MEDEA: a hybrid shared-memory/message-passing multiprocessor NoC-based architecture

By TDF | No Comments | Posted: December 14, 2010
Topics/Categories: EDA - ESL | Tags: SystemC to RTL

This paper describes Medea, a NoC-based framework that uses a hybrid shared-memory/message-passing approach. It has been modeled in a fast, cycle-accurate SystemC implementation enabling rapid system exploration while varying several parameters such as the number and type of cores, cache size and policy, and specific NoC features. Also, each SystemC block has its RTL counterpart for physical implementation on FPGAs and ASICs.

This paper is an edited version from that presented at DATE 2010 earlier this year. A full version is available in the conference proceedings. For more information, go to www.date-conference.com. Since the paper was originally written, Sergio Tota has left the Politecnico di Torino and now works at Imagina- tion Technologies.

Introduction

The increasing number of cores that can be integrated in a die is stimulating a revolution in the microprocessor industry. General purpose architectures and domain-specific multicore architectures (e.g., graphics processing units (GPUs)) are switching from the use of a few complex out-of-order processors to many smaller and simpler in-order architectures.

The communication infrastructure plays a key role here. Current implementations use bus or ring network solutions, but these will not scale sufficiently to handle next-generation multicore architectures. The use of packet-switched on-chip networks (more simply network-on-chips or NoCs) is now widely accepted. These NoCs provide efficient and scalable communications subsystems by using switches placed according to a regular topology.

The scalability of the programming model is another issue. The classic shared-memory paradigm faces a performance roadblock attributable to the standard memory-hierarchy. Message passing has been used to achieve efficient, parallel communication in cluster-based systems. That technique now seems open to being extended into the new processing environment as it looks like an effective cluster-on-chip. In particular, the message-passing paradigm allows synchronization as well as data-exchange among different cores to be done in parallel because it uses a distributed low-latency on-chip network that needs no need access to a shared memory resource even if a shared memory programming model is fully supported.

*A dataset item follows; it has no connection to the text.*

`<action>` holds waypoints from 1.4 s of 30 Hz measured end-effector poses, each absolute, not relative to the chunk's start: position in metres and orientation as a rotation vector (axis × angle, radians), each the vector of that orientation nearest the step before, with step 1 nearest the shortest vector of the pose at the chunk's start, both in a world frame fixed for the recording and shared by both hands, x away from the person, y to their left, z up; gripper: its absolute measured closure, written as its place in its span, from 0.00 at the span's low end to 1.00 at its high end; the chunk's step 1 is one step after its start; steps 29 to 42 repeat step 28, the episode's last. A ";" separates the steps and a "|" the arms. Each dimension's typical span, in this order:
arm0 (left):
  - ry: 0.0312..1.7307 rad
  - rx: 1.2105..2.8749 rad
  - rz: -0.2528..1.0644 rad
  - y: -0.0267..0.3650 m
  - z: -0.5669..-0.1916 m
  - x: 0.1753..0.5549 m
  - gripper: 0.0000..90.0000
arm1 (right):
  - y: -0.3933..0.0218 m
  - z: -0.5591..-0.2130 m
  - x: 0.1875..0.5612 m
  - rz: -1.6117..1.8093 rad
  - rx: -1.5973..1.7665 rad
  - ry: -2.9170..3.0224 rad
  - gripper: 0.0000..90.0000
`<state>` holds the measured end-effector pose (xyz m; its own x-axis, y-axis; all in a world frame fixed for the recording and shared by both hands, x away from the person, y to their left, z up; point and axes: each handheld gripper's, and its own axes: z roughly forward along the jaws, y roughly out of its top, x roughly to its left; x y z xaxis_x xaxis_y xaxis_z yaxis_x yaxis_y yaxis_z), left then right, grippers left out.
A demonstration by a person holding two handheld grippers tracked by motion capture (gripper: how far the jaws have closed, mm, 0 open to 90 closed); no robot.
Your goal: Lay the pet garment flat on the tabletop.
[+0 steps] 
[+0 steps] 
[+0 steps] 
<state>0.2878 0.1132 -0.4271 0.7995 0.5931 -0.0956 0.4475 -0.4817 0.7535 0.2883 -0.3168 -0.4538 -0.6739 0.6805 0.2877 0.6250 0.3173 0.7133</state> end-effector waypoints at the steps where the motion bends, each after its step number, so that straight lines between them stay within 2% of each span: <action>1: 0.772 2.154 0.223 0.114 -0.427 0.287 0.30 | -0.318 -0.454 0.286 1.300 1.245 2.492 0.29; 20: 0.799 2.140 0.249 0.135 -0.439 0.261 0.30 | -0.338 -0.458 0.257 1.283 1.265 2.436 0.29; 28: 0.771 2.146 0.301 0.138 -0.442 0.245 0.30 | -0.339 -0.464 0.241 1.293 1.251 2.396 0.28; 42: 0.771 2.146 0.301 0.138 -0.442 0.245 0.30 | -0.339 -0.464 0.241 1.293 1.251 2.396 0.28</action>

In this context, we propose the Medea framework, a configurable hybrid shared-memory/message-passing architecture. Instructions for fetch and load/store operations adhere to the standard shared-memory model whereas synchronization and data exchange among cores may occur, for performance or cost reasons, by means of an explicit low-latency message passing technique using an NoC.

The concept of an architecture with hardware support for both shared memories and message-passing dates back to the 1990s. Examples include the Stanford FLASH multiprocessor, MIT’s Alewife machine, and the University of Utah’s AS-COMA in which a conventional processor with cache and local memories interfaces to a special-purpose device managing I/O and interconnection to other nodes in the network.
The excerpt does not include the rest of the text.